Aloud, he said, “I could hire an attorney for you.”

“I don’t need one. Get out,” she said, rising, walking to the bars. “They can’t prove motive. But I think the sheriff might be working on that. He’s smart. Don’t underestimate him. I don’t.”

“Well, that’s high praise, coming from you.” He handed her the garage bill for an oil change and the warranty on his car’s new transmission. “This is the paperwork on your estate. It’s an affidavit of inheritance. Will you please read through it and sign it?”

She put the papers down the front of her dress to free her hands for speech. “You have to go now. You can’t help me. Everything will go sour if you stay in Dayborn.”

He knew what she meant. Mallory was predicting that he would botch every attempt at deception with the inexperience of an honest man. So she didn’t trust him to do anything base or even remotely shady, but he was not offended by her confidence in his good character.

I just put a lie past the sheriff,” he signed hopefully, offering this act of gross wrongdoing as a sign of improvement.

Mallory winced, going beyond mere skepticism to near pain. She was probably wondering how much damage he had already done.

She handed the papers back to him. “I’ve read it, okay? Now get out!” She brought her face closer to the bars, her hands extending through them to touch his own hand, and then she signed, “You haven’t asked me if I killed that man.”

In her expression, there was the slight suggestion that she might have done it. Perhaps it was that unwholesome smile of hers. And now there was a question in her eyes.

One would not say of Mallory, she couldn’t possibly do murder.

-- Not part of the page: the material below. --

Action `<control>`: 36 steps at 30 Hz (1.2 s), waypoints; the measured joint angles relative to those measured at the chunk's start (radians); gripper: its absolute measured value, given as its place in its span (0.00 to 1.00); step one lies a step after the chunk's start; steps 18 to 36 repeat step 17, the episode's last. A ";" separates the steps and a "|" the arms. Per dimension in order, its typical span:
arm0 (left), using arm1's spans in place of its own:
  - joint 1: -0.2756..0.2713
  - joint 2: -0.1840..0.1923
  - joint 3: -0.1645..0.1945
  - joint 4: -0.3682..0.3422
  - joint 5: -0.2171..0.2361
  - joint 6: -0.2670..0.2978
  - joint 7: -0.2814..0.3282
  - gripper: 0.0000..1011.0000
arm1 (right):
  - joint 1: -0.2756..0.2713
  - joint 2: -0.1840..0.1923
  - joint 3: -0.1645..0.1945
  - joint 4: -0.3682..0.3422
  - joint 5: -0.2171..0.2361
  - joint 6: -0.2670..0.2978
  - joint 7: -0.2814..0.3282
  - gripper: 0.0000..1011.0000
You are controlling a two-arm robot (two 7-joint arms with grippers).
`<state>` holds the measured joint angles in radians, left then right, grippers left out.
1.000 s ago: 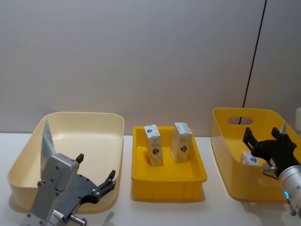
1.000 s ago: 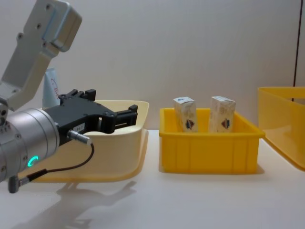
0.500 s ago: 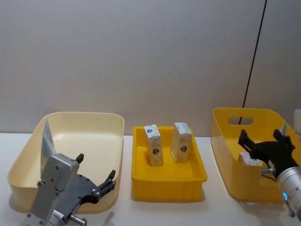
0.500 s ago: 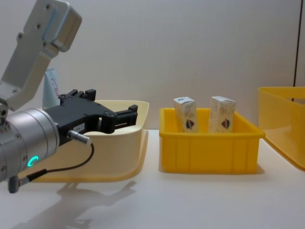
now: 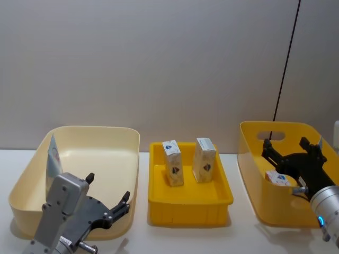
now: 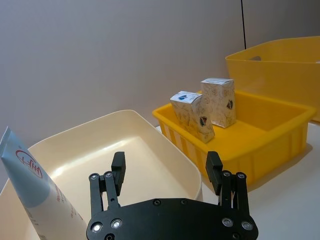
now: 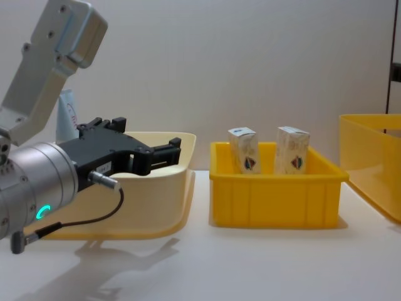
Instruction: Bimanual collaborative sorting of washing and personal care products
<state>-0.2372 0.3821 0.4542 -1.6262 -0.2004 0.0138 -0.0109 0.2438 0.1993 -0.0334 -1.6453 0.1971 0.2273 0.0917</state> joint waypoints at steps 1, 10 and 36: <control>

However, because he took his friendships so seriously, if she had set fire to a school bus full of nuns and orphans and pushed it off a cliff, he would have assumed that she was merely having a bad day.

Charles was leaving the municipal building when he saw the woman emerge from the alley and stop a few feet from the stone steps. Her hair was what he noticed first. It was a black dye job gone awry and turned to purple in the highlights. The thin middle-aged woman revolved slowly, eyes wide with confusion, looking now to heaven for some sign to point her in the right direction. There was time to note that her slip hung below the hem of a dress that needed washing; that her face was wet with tears and deep etched with agony lines. Her mouth hung open in an eerie prelude to a scream as she bolted to the far side of the square.

A tall stocky woman, wearing an apron and carrying a covered tray, appeared on the steps of the municipal building beside Charles.

“Alma!” she called out to the running woman, but the purple-haired Alma never looked back. The stocky woman shrugged and carried her tray across the square to Jane’s Cafe, where Darlene had gone with Ira.